[SOURCE DATA]
☆ ☆ ☆ ☆ ☆ ☆ ☆

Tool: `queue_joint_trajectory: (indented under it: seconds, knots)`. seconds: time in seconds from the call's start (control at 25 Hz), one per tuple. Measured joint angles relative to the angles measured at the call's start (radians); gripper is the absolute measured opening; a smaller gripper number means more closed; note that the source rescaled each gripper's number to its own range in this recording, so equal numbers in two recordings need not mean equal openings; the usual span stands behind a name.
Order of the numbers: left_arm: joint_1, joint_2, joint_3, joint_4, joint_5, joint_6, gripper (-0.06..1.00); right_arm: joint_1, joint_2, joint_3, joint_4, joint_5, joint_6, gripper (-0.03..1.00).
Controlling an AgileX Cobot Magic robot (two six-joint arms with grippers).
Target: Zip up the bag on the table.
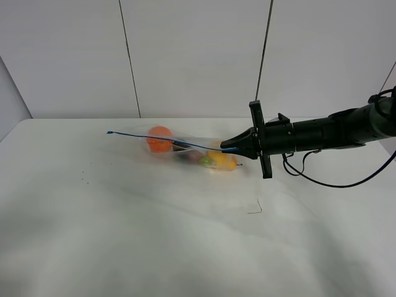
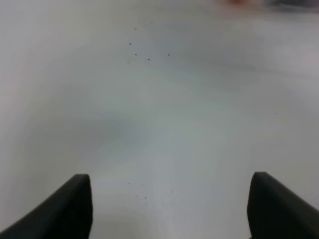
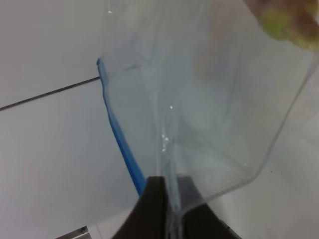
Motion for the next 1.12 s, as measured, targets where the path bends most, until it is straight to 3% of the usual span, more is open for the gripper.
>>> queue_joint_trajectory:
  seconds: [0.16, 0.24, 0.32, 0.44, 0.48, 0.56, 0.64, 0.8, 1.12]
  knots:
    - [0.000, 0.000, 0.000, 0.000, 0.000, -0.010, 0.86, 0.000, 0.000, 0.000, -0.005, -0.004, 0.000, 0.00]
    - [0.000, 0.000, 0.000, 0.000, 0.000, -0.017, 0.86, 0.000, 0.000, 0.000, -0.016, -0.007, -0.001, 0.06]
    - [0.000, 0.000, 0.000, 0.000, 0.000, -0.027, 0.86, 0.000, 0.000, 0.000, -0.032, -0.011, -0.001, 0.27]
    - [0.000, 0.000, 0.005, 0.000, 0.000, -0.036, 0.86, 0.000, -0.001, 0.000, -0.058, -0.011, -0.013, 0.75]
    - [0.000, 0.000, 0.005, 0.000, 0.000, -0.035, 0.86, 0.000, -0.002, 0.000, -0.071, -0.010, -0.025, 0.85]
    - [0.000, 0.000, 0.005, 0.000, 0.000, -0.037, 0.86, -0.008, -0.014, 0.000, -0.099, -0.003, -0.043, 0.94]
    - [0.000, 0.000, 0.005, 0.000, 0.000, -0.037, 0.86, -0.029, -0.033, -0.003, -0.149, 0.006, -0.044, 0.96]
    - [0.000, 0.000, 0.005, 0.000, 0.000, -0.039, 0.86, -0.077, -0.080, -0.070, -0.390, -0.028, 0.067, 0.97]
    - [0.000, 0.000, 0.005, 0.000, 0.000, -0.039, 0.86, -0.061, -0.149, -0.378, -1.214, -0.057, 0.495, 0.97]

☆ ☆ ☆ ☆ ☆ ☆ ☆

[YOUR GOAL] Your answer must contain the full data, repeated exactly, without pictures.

[TASK OUTPUT]
Tool: `queue_joint_trajectory: (indented under it: seconds, knots)`. seconds: time in seconds from the call's start (control at 25 Hz), one per tuple. Measured joint angles relative to the angles measured at the call's start (radians); gripper is the absolute measured opening; a smaller gripper number means more closed; note that the source rescaled each gripper's number to its own range in this recording, so equal numbers in two recordings need not mean equal openings; the usual span stands behind a name.
Order of the numbers: left_arm: joint_1, joint_2, joint_3, joint_4, joint_5, joint_6, gripper (-0.06..1.00); right_arm: joint_1, joint_2, joint_3, joint_4, joint_5, joint_6, gripper (-0.03..1.00).
Controlling an AgileX Cobot Magic robot (two six-joint arms with grippers).
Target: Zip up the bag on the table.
Motion for the next 1.12 s, as measured, targets where the path bends most, until it is straight to 3% of the usual span, more is open for the gripper.
>>> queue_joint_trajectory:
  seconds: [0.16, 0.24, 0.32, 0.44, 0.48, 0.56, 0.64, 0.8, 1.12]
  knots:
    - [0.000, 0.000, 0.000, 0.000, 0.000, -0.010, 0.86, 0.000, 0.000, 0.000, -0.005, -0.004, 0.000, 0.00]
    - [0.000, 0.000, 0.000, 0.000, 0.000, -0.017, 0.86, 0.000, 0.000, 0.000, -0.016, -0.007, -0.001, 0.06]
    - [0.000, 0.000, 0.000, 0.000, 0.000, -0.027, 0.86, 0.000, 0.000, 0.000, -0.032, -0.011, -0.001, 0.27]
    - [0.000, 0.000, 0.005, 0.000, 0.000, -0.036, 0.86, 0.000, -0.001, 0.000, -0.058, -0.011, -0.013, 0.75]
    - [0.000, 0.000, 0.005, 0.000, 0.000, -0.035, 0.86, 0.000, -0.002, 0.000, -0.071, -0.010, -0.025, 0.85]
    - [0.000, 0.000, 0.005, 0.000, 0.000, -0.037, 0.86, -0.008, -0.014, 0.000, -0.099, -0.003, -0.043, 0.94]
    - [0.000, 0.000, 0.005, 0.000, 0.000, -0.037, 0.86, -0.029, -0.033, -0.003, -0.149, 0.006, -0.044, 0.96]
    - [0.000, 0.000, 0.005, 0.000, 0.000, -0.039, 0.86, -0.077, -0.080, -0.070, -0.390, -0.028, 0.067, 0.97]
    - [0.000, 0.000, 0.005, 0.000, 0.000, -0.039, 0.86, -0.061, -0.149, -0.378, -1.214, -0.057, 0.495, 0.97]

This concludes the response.